• TASK TO COMPLETE:
Only one portion of the data is to be written out: from the line bearing "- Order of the" through the line bearing "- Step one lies". Write it exactly as it appears.

Start of SOURCE RECORDS

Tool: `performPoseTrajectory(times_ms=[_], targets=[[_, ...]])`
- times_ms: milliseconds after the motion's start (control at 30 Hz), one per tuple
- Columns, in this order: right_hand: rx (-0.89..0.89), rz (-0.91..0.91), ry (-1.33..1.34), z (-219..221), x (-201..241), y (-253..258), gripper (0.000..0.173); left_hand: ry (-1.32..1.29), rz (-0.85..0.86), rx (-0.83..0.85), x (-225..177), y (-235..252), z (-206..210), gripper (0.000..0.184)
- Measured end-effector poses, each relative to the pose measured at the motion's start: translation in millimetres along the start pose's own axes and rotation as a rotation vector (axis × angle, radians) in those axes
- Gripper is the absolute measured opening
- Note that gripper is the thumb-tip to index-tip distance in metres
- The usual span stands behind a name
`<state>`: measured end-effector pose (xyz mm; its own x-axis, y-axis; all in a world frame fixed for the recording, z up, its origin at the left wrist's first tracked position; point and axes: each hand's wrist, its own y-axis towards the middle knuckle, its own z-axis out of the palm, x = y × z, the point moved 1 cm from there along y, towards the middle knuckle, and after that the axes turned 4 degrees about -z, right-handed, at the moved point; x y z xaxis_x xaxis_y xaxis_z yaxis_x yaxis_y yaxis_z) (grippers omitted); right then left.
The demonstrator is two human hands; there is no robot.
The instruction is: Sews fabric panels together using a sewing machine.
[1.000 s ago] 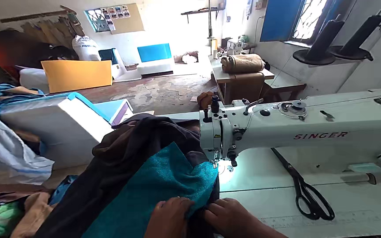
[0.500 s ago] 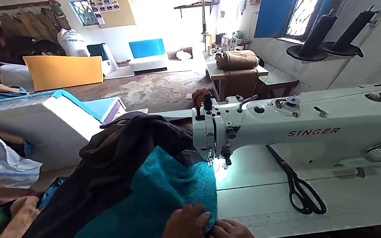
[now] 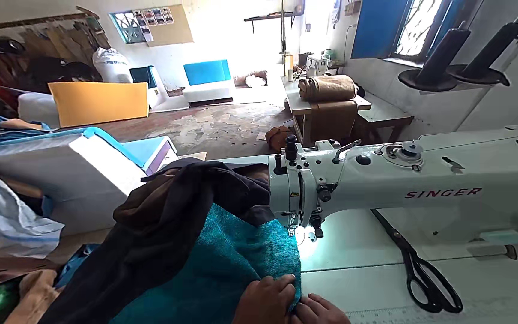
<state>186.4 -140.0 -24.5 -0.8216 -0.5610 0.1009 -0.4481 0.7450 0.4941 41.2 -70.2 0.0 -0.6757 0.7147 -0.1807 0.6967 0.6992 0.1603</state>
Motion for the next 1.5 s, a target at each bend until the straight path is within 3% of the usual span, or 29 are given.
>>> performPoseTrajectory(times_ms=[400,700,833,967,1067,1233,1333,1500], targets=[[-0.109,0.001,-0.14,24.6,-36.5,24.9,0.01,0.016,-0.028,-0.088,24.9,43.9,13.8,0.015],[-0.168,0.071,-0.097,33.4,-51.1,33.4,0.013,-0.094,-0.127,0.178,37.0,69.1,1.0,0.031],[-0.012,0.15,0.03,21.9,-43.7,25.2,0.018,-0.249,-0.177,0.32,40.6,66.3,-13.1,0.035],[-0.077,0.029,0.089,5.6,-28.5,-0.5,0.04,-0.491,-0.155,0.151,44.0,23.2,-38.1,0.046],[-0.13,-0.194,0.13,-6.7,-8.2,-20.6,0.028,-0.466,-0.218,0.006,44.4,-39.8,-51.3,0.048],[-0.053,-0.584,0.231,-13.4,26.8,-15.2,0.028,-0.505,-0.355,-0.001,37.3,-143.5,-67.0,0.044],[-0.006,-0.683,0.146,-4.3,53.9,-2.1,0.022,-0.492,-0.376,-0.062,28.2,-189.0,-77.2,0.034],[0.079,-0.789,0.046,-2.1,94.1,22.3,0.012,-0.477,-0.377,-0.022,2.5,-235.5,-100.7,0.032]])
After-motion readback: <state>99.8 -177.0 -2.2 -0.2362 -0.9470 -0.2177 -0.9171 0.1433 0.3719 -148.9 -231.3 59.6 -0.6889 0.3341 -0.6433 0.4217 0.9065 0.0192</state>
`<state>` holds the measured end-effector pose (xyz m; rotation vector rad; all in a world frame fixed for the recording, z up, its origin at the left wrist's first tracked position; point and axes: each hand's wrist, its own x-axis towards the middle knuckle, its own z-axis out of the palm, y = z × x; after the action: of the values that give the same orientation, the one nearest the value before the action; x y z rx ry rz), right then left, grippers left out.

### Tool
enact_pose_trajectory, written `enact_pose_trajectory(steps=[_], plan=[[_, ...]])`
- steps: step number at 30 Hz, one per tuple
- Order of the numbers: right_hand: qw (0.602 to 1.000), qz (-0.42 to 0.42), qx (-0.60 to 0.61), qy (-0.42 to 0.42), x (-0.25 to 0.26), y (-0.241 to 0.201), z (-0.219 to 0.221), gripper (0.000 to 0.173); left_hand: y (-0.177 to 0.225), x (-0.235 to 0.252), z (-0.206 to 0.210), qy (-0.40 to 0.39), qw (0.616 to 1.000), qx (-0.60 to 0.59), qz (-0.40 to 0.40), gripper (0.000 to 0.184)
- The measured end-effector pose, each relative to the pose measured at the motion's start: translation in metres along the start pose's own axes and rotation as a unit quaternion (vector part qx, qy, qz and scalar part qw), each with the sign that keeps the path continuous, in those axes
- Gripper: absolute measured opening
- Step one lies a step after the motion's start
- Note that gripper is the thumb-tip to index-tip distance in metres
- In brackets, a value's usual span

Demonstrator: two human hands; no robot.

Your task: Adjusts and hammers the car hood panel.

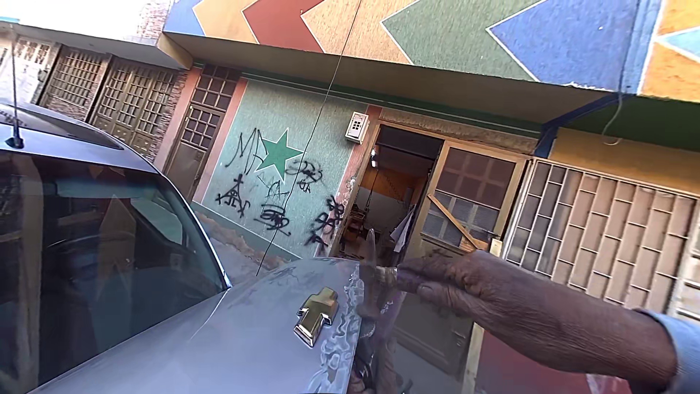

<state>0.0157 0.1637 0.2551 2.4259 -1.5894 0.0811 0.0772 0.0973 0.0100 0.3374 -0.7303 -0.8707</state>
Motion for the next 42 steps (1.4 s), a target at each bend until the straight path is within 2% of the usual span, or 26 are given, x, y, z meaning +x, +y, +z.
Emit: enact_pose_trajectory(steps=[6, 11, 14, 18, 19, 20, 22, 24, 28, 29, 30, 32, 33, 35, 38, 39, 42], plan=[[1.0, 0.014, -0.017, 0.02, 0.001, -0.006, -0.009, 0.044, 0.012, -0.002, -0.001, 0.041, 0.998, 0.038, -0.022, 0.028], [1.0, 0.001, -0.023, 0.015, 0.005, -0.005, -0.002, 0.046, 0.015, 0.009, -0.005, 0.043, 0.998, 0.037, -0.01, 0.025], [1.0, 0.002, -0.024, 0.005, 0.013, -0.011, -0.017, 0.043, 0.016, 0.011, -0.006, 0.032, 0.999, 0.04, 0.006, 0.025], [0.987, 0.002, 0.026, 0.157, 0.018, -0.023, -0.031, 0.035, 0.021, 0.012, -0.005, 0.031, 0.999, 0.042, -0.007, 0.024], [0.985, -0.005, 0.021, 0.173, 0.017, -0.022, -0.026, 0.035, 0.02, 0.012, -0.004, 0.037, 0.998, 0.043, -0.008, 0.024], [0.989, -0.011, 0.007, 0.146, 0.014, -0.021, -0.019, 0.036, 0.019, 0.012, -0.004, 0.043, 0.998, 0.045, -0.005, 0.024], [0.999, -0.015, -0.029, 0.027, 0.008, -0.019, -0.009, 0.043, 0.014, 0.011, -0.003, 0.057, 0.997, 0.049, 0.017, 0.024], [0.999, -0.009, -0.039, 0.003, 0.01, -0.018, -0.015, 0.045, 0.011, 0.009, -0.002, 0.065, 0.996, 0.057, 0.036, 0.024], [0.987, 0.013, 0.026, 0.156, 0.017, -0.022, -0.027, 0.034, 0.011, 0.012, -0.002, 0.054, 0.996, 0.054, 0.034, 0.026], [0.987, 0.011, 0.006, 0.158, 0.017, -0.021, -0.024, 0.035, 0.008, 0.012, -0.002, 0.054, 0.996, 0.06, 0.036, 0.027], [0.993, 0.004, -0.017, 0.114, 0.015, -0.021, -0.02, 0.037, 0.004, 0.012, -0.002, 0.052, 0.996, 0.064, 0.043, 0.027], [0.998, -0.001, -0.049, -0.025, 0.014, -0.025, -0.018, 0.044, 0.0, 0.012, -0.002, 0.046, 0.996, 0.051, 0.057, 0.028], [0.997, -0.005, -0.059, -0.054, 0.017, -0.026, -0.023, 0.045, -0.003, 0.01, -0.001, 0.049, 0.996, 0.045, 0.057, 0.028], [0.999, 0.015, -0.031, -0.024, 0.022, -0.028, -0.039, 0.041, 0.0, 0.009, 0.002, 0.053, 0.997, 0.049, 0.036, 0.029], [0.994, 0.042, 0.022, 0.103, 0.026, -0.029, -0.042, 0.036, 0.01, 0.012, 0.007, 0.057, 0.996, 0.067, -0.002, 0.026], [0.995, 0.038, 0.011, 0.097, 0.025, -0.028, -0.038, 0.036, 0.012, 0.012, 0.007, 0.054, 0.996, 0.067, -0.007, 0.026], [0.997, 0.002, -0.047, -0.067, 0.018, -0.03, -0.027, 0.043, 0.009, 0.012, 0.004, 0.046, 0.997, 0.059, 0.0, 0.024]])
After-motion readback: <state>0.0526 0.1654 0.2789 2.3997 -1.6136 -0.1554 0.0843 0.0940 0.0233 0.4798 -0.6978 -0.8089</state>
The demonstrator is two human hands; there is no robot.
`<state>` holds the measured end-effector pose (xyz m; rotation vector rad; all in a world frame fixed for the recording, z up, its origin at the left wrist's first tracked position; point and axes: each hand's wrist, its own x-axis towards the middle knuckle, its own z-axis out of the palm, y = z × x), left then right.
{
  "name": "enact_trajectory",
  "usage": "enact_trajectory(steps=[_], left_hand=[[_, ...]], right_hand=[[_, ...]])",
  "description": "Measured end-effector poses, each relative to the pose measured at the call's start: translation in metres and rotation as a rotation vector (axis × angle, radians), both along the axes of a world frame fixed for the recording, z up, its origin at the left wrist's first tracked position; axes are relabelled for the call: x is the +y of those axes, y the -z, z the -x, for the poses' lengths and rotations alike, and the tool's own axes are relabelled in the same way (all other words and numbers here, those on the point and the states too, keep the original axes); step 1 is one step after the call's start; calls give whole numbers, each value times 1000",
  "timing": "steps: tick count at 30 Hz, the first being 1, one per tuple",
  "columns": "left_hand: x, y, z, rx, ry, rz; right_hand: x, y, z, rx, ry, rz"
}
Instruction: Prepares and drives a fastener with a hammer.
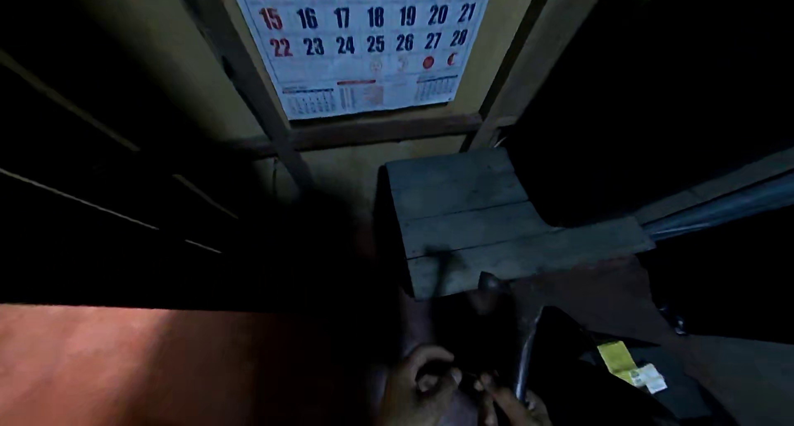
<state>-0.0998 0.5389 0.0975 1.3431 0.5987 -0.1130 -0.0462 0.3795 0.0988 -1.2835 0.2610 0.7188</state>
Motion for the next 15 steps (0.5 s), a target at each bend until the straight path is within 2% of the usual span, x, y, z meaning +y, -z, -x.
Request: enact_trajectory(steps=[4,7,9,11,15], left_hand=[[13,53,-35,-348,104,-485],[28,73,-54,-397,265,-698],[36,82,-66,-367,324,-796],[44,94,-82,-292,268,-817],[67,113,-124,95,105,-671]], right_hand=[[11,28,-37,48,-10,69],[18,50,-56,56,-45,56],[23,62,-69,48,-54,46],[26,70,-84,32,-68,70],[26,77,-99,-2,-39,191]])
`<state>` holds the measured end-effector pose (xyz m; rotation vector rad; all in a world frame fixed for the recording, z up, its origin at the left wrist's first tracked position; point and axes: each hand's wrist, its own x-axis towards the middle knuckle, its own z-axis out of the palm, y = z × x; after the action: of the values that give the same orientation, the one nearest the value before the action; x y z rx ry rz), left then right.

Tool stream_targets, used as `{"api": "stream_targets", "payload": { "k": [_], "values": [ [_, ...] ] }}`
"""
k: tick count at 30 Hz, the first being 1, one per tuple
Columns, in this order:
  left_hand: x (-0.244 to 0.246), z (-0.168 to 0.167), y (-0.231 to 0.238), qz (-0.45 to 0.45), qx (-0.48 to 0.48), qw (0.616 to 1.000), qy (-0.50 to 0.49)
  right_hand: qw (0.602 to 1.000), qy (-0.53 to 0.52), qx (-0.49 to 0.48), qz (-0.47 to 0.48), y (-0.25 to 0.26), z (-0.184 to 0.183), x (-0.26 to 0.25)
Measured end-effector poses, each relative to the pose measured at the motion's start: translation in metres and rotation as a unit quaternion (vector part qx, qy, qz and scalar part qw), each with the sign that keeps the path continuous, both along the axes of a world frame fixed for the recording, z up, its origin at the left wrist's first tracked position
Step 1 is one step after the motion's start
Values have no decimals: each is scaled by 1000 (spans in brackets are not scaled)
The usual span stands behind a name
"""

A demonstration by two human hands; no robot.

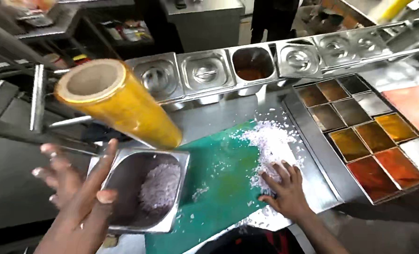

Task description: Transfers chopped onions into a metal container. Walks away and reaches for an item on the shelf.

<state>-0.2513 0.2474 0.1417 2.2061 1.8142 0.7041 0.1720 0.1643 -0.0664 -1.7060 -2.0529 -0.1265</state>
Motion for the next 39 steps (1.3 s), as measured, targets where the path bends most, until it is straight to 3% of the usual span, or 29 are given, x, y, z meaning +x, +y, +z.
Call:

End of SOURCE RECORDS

• RESPONSE:
- Order of the numbers: right_hand: qw (0.602 to 1.000), qz (-0.42 to 0.42), qx (-0.60 to 0.61), qy (-0.42 to 0.42), x (-0.25 to 0.26), y (-0.241 to 0.201), z (-0.219 to 0.221), gripper (0.000 to 0.173); left_hand: y (-0.177 to 0.225), x (-0.235 to 0.252), z (-0.206 to 0.210), qy (-0.40 to 0.39), qw (0.616 to 1.000), qx (-0.60 to 0.59), qz (-0.40 to 0.40), gripper (0.000 to 0.184)
- The measured end-effector pose, each relative to the pose measured at the motion's start: translation in metres along the start pose's own axes and rotation as a unit quaternion (vector part qx, qy, qz and scalar part qw), each with the sign that keeps the path continuous, in those axes
- Gripper: absolute measured opening
- Step one lies a step after the motion's start

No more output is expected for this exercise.